玉米生平脐蠕孢菌(Bipolaris zeicola)是引起玉米圆斑病的病原菌。本研究通过对玉米生平脐蠕孢菌及其近似种的EF-1α基因(elongation factor 1α)部分序列进行比对,设计出玉米生平脐蠕孢菌的特异性引物Y-EF-F和Y-EF-R,利用该引物可以从B.zeicola中扩增出137 bp的特异片段,而其余的17个参试菌株扩增结果为阴性。灵敏度实验表明该对引物可以检测到目标DNA的浓度为1 pg·μL~(-1)。用B.zeicola接种玉米叶片、苞叶以及玉米粒,然后以接种发病的病组织DNA为模板,利用引物Y-EF-F和Y-EF-R进行PCR扩增,可以扩增出137 bp的特异性条带,而健康玉米组织DNA中未能扩增出任何条带。用B.zeicola孢子悬浮液接种大田玉米叶片,接种第3 d可以检测到未发病组织中有B.zeicola病原菌,第5 d可以看到明显的病斑。研究结果表明该方法可用于快速、准确和灵敏地检测玉米组织中的潜伏期玉米生平脐蠕孢菌,为玉米圆斑病的快速检测,进而及早采取防治措施提供积极的指导。

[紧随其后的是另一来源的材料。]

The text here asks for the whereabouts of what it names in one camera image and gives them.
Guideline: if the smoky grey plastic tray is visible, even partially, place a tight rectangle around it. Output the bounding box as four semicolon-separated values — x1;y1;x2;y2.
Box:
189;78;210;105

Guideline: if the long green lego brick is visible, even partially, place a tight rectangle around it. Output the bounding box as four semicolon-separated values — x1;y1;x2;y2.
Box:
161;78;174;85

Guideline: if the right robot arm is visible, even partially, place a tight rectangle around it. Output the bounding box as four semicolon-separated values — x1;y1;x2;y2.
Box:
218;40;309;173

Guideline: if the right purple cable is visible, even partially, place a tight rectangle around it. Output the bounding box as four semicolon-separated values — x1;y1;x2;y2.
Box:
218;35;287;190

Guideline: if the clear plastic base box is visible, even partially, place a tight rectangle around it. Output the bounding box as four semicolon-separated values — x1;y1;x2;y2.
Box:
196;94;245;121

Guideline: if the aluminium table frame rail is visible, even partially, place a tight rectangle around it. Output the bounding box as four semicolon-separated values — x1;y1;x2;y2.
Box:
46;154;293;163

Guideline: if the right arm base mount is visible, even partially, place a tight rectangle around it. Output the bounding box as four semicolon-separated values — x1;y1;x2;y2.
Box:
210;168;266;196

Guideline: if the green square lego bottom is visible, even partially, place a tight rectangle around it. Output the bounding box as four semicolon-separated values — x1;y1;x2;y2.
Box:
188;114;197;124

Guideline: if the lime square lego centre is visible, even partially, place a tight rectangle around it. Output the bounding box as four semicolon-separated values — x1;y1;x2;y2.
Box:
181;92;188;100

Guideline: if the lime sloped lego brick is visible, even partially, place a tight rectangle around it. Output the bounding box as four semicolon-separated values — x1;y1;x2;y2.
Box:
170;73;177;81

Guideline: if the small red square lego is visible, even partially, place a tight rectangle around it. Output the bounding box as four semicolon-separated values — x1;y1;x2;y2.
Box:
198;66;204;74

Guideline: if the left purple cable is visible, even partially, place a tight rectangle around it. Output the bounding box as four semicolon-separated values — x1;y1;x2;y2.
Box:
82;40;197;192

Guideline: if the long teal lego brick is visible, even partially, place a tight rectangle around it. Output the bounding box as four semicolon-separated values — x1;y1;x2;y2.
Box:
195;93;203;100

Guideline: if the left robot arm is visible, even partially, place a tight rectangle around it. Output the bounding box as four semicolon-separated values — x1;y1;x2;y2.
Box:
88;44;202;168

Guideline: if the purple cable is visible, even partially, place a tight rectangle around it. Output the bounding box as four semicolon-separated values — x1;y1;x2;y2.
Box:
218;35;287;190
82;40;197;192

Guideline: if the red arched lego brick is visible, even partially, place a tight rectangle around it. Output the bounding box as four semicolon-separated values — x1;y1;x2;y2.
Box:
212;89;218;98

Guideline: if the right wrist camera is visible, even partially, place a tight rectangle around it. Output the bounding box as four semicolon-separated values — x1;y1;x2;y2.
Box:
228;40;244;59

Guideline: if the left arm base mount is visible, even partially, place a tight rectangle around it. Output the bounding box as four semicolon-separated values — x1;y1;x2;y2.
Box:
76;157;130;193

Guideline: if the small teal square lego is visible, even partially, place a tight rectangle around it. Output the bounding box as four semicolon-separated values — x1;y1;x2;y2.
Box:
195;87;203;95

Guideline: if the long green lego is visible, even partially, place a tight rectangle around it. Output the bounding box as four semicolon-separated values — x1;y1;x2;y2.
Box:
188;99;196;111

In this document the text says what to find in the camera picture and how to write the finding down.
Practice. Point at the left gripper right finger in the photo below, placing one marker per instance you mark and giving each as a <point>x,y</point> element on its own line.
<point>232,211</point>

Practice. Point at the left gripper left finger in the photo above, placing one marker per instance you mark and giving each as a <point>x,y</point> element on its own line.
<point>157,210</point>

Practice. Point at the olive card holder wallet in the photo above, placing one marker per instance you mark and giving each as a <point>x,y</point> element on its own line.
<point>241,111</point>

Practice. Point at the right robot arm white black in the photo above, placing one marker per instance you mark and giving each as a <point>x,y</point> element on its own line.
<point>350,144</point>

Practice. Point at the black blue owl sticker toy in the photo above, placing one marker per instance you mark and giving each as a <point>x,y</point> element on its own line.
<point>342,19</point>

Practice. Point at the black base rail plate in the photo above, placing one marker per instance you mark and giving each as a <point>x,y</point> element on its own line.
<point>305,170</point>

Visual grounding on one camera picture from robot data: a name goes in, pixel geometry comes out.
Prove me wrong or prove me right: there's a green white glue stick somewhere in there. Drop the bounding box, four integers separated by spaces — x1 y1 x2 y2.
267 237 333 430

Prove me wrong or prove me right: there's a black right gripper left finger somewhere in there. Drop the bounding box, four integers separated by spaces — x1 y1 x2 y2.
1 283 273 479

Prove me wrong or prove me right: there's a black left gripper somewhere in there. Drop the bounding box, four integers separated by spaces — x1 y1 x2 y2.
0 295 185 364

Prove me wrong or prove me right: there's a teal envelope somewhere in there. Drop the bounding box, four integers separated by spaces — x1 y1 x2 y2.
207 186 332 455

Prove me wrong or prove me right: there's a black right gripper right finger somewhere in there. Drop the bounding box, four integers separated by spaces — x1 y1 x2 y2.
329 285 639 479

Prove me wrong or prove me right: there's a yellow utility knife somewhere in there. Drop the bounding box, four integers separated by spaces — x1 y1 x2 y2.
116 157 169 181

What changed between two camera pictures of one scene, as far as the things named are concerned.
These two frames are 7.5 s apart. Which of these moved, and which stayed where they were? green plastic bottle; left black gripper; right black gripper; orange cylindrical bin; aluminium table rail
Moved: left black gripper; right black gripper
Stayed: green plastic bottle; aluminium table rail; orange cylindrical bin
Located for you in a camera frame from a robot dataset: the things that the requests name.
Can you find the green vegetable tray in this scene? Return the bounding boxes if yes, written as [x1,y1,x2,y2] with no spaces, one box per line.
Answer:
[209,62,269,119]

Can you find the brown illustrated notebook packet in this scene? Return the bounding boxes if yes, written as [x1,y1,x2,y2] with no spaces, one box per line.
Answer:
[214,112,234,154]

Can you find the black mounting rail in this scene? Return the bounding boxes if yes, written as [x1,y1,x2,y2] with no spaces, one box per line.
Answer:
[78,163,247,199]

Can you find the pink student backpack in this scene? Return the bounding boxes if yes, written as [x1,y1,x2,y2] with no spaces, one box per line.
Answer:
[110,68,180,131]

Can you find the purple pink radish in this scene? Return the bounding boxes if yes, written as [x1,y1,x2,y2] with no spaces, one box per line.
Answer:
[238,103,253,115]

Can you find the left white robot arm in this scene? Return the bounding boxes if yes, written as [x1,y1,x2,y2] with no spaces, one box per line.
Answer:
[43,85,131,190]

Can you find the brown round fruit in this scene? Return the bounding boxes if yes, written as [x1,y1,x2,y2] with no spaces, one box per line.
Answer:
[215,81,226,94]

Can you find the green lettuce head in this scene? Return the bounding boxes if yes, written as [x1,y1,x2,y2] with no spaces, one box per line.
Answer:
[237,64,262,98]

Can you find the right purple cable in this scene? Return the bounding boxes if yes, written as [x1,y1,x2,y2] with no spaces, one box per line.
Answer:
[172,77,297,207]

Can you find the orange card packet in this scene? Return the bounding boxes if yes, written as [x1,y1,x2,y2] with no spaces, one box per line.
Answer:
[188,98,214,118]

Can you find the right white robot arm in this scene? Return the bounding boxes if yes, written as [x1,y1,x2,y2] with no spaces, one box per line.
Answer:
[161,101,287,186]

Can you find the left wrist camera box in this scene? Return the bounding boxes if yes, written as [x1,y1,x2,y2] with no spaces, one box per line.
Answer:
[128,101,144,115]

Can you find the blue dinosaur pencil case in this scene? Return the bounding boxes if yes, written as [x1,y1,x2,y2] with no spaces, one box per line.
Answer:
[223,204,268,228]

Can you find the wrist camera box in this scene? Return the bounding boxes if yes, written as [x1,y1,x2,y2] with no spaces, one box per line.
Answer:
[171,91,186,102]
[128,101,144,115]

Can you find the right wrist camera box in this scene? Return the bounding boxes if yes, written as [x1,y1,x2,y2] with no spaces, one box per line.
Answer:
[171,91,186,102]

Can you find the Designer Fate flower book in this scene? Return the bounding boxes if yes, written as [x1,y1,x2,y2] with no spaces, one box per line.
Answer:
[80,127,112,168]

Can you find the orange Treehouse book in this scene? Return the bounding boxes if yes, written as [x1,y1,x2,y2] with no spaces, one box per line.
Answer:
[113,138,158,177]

Rapid detection of northern corn leaf spot pathogen

Bipolaris zeicola is the pathogen of northern corn leaf spot. The species-specific PCR primers Y-EF-F and Y-EF-R for B.zeicola were designed after multiple sequences alignment of elongation factor 1α of B. zeicola with the other allied species of Bipolaris. A 137 bp single DNA fragment from the isolates of B. zeicola was amplified by PCR approach and no product was amplified from other fungi. The detection sensitivity of the pathogen by the species-specific primers is 1 pg·μL^-1. The identical 137 bp bands were amplified using total DNA extracted from the diseased tissue including maize leaves, maize bracts and maize kernels inoculated with B. zeicola. The maize leaves were inoculated in the field with spore suspension, and the obvious disease symptoms could be seen in the fifth days post inoculation and the pathogen could be detected from the symptom-free leaves inoculated in the third days post inoculation. The PCR protocol provides a rapid and reliable tool for routine detection and identification of B. zeicola. In addition, it also provides an early detection approach for the latent pathogen in symptom-free maize, which is conductive for the disease control timely.